(Beginning of STORED DATA)

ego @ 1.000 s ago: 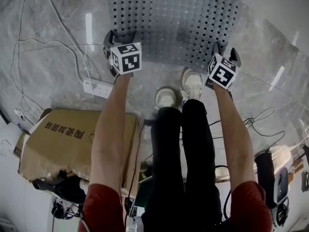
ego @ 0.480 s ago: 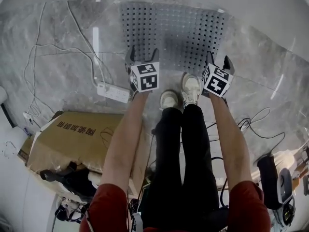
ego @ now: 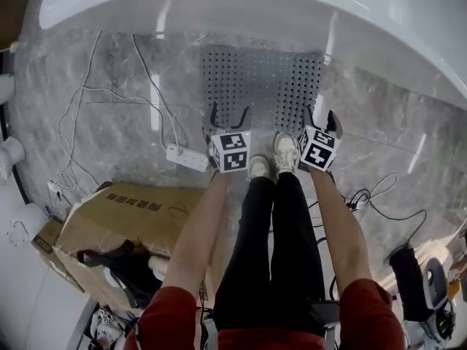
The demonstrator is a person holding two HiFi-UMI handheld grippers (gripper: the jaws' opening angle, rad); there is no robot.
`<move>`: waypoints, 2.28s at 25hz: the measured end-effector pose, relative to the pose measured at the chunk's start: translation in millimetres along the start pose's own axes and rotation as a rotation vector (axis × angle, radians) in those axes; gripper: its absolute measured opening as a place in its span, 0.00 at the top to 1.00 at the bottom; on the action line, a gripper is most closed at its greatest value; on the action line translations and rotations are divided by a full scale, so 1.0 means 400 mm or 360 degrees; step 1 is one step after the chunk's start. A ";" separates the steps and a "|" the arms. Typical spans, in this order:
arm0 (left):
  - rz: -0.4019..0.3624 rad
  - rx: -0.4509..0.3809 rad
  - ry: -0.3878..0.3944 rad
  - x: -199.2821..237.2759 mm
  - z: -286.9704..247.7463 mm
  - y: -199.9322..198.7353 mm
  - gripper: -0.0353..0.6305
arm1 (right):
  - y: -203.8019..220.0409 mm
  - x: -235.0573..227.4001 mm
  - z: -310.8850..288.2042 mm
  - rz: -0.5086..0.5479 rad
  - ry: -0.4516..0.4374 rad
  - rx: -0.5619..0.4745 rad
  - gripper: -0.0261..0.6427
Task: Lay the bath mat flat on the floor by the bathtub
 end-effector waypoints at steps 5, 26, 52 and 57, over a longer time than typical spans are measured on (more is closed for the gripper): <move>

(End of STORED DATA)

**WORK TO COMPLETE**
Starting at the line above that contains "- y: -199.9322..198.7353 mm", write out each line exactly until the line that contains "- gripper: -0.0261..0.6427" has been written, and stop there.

**EXERCISE OUTPUT**
  - y: -199.9322..198.7353 mm
  - gripper: -0.0353..0.6305
arm1 (right):
  - y: -203.8019..220.0409 mm
  - x: -235.0573..227.4001 mm
  - z: -310.8850..288.2042 mm
  - rz: -0.5086..0.5479 rad
  - ry: -0.4516..0.4374 rad
  - rx: -0.5619..0.4745 rad
  - gripper: -0.0261..0.6427

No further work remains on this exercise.